Your objective: Read the lines of the data below and retrieve those with "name".

(Records excerpted from a collection)
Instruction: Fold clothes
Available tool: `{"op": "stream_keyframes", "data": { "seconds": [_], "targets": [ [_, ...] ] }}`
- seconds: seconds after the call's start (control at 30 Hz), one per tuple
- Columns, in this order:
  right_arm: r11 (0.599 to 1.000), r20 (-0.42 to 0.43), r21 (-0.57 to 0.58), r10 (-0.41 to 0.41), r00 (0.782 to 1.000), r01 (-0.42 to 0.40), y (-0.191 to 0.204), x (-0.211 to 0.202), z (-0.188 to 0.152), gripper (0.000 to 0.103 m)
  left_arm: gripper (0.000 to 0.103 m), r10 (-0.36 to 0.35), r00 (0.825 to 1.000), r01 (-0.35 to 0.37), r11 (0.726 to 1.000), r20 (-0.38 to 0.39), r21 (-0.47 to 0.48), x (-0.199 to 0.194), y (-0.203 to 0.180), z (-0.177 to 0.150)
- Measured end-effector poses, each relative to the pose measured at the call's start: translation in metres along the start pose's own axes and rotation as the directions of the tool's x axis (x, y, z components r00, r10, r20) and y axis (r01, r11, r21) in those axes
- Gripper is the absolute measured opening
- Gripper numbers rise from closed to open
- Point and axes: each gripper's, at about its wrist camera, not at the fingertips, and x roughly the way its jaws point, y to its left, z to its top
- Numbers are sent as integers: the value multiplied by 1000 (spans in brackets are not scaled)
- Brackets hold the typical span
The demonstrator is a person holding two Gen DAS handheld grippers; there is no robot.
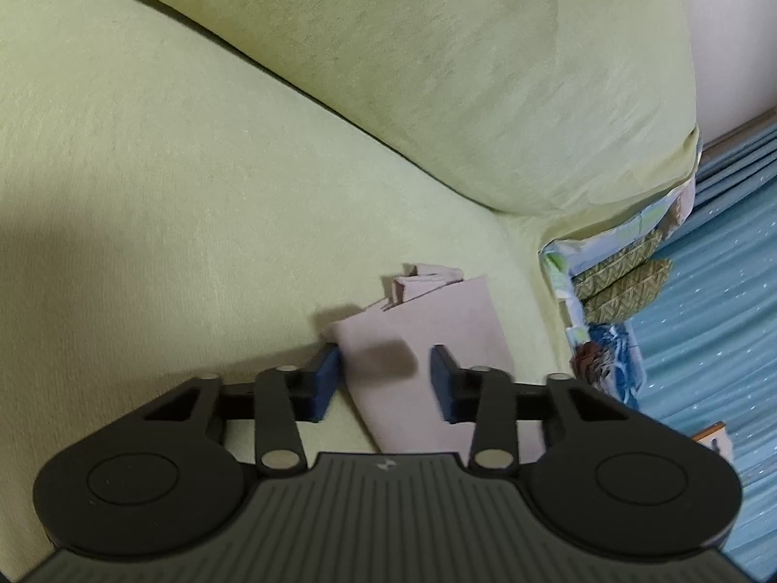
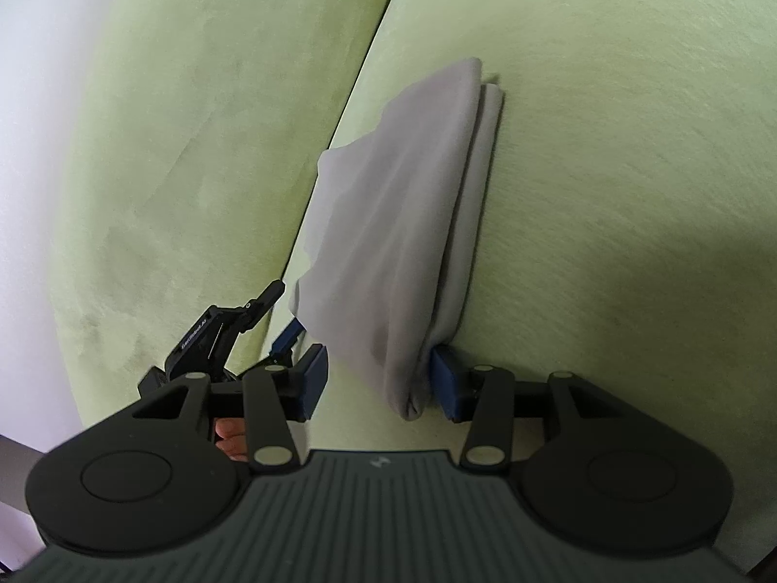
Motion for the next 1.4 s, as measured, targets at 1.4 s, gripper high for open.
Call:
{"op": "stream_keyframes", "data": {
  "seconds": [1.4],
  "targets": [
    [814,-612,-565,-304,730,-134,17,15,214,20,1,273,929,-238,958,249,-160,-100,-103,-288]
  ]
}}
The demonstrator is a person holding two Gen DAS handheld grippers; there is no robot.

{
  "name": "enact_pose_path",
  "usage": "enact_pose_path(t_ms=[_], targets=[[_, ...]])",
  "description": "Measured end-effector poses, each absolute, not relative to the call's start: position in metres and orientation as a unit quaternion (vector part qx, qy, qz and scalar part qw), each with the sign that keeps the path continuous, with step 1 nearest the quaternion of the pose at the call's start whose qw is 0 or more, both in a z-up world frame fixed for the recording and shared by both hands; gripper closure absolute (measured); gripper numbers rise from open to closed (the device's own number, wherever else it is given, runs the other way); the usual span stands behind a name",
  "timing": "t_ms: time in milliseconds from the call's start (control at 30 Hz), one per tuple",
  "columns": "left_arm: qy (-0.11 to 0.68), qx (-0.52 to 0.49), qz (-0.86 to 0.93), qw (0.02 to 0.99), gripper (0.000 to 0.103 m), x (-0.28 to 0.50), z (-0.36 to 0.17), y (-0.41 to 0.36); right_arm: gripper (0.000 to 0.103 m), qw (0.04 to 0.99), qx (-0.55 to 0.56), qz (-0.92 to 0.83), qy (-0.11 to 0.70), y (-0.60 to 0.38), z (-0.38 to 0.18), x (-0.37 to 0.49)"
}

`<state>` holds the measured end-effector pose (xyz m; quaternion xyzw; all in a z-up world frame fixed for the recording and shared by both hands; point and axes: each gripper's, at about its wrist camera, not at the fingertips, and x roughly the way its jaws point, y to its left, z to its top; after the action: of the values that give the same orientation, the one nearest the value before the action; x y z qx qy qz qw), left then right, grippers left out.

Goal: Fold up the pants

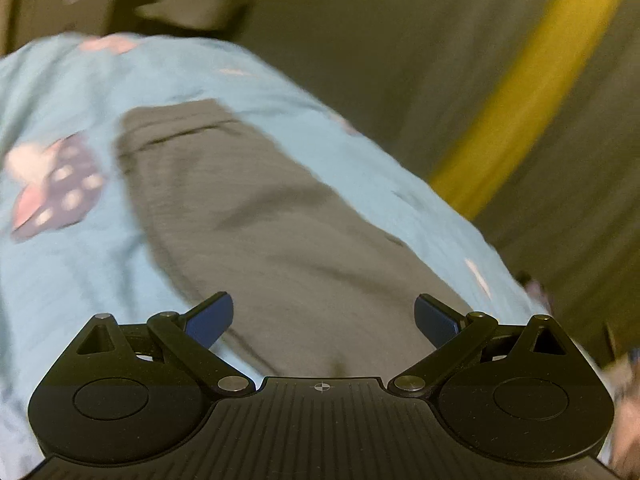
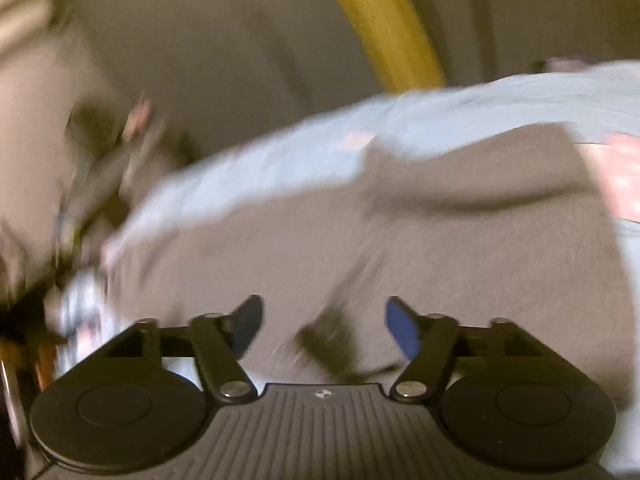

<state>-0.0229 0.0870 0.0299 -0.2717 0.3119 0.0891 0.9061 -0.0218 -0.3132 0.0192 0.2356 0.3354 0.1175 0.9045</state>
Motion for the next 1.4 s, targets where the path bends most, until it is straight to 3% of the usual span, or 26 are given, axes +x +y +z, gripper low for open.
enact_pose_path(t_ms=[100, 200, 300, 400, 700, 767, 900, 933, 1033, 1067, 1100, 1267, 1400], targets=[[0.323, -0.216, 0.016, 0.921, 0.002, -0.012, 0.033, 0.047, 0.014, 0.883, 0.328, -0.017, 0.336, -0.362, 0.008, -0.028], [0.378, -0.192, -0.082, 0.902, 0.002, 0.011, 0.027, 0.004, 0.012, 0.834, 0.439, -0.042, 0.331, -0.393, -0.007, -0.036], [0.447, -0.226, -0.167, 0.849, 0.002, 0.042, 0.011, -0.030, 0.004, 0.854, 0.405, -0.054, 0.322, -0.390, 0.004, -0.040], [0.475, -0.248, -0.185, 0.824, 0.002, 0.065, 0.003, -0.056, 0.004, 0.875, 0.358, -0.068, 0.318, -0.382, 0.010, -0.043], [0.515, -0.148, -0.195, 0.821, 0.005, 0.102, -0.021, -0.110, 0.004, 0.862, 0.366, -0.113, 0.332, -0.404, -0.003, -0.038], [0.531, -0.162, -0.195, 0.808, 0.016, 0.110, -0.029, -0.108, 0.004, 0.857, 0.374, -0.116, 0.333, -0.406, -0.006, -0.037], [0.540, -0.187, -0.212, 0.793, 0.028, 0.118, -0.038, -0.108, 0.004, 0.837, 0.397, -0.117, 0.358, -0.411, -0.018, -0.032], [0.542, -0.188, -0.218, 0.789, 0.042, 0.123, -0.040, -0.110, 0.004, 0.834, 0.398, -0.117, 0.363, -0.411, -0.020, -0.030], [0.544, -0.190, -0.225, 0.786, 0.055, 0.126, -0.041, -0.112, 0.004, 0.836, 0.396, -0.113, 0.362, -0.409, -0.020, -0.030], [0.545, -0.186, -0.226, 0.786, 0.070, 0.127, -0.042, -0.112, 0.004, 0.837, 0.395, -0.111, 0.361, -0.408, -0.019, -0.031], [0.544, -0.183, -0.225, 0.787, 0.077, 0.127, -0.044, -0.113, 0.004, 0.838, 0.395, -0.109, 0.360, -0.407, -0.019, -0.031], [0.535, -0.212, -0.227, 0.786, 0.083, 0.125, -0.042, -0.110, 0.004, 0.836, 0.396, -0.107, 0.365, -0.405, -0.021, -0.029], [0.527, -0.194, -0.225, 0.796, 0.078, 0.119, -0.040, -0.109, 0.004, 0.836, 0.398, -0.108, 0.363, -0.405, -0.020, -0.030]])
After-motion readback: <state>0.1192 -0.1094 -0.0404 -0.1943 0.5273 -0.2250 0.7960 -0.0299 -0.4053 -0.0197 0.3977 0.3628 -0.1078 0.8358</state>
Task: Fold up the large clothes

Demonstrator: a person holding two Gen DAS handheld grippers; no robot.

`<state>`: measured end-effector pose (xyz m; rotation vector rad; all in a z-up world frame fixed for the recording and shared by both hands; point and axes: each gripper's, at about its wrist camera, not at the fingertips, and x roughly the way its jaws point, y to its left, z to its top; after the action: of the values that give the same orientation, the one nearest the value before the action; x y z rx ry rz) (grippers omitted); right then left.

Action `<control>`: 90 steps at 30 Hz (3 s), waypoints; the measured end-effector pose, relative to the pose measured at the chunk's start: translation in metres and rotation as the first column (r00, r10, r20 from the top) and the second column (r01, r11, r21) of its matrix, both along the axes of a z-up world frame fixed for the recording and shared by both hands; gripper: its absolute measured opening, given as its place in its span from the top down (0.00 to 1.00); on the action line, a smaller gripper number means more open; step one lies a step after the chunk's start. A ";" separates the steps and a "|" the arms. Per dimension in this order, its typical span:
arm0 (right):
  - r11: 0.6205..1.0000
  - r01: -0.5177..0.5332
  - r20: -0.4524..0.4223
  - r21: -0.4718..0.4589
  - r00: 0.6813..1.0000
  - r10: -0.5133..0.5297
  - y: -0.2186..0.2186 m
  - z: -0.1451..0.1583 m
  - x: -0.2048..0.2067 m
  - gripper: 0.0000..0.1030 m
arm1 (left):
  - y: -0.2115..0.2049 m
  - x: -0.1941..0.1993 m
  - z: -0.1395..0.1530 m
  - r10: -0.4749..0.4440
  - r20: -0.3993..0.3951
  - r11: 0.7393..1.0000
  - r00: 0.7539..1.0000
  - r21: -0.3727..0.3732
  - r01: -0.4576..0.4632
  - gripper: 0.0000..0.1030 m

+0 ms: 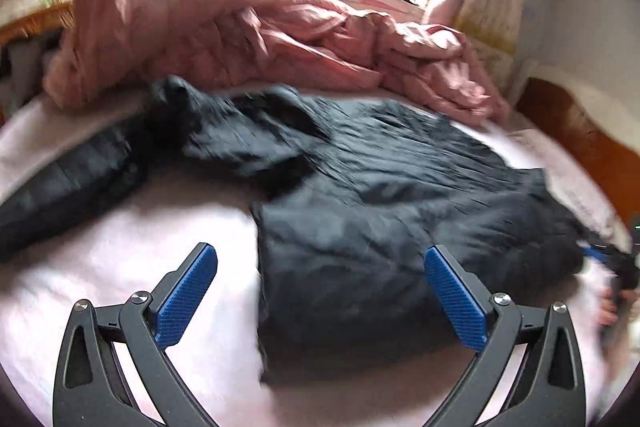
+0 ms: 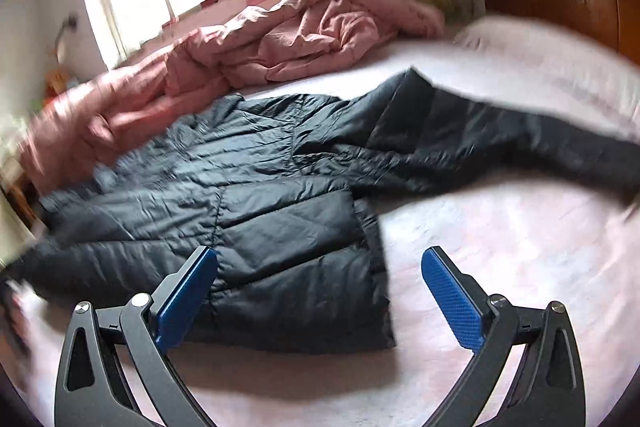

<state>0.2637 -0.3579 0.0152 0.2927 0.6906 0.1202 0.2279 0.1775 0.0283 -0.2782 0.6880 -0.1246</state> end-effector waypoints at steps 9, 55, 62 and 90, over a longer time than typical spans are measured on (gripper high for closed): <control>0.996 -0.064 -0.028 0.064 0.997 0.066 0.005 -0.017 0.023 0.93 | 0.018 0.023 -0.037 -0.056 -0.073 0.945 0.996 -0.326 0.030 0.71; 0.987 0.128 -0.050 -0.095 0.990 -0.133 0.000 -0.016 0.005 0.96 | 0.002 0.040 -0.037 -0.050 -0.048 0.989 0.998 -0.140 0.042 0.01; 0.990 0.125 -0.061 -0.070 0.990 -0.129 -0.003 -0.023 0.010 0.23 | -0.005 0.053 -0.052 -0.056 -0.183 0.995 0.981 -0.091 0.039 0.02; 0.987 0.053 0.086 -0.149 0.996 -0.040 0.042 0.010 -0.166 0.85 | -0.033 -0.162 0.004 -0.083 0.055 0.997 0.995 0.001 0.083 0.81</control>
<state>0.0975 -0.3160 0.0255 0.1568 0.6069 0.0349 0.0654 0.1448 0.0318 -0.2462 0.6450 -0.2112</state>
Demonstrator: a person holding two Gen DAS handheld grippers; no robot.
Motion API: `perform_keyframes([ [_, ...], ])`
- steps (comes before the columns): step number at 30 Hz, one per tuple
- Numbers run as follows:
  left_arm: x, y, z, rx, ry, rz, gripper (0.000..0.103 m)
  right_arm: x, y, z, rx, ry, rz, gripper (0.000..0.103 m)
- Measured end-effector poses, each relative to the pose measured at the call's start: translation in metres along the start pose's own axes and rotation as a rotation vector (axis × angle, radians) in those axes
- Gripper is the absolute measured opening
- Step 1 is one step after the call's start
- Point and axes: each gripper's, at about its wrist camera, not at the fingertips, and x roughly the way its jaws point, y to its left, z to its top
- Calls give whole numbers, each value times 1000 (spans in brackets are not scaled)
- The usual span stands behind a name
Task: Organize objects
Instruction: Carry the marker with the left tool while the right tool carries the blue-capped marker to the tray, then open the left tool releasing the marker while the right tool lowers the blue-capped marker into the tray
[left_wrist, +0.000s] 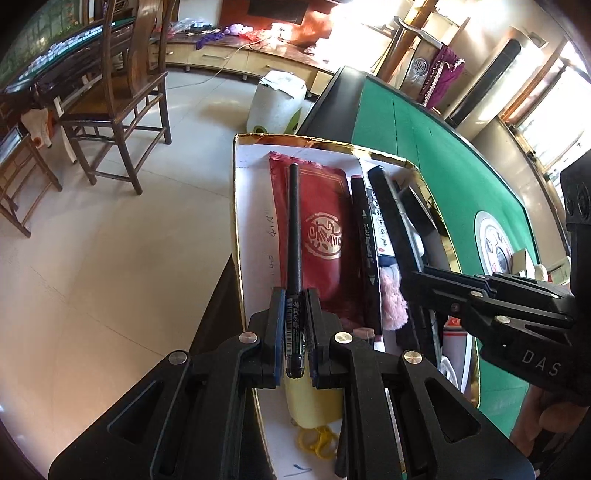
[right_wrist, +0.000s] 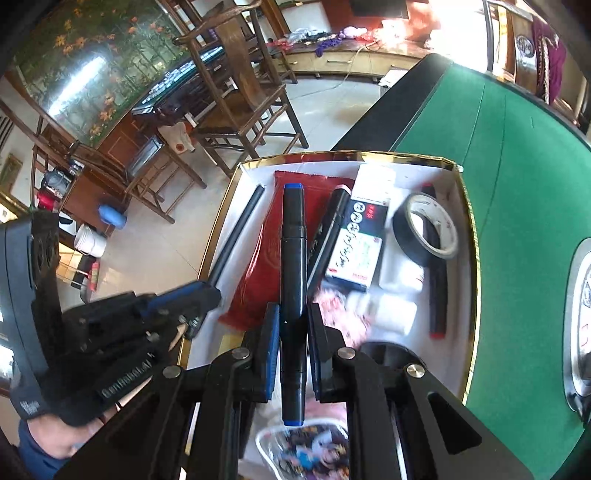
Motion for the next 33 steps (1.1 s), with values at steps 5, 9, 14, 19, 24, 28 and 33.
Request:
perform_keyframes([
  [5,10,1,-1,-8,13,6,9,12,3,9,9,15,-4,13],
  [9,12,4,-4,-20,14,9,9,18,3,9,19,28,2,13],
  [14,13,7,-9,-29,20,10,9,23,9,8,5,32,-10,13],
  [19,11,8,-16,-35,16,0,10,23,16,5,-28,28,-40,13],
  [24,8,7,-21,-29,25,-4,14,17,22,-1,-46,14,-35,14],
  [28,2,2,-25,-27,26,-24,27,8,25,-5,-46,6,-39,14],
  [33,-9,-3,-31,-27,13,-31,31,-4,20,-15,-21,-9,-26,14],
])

Written answer:
  "name": "enact_pose_path",
  "description": "Measured end-effector poses, each absolute, not relative to the call's start: position in metres and orientation as a unit quaternion (vector part qx, qy, qz and scalar part qw), each with the sign that keeps the path continuous, with step 1 nearest the quaternion of the pose at the call's start whose qw is 0 or more, both in a z-up world frame fixed for the recording and shared by both hands; gripper closure absolute (measured); gripper numbers rise from open to closed (the device's own number, wherever else it is given, runs the other way); the usual span stands behind a name",
- The usual span stands behind a name

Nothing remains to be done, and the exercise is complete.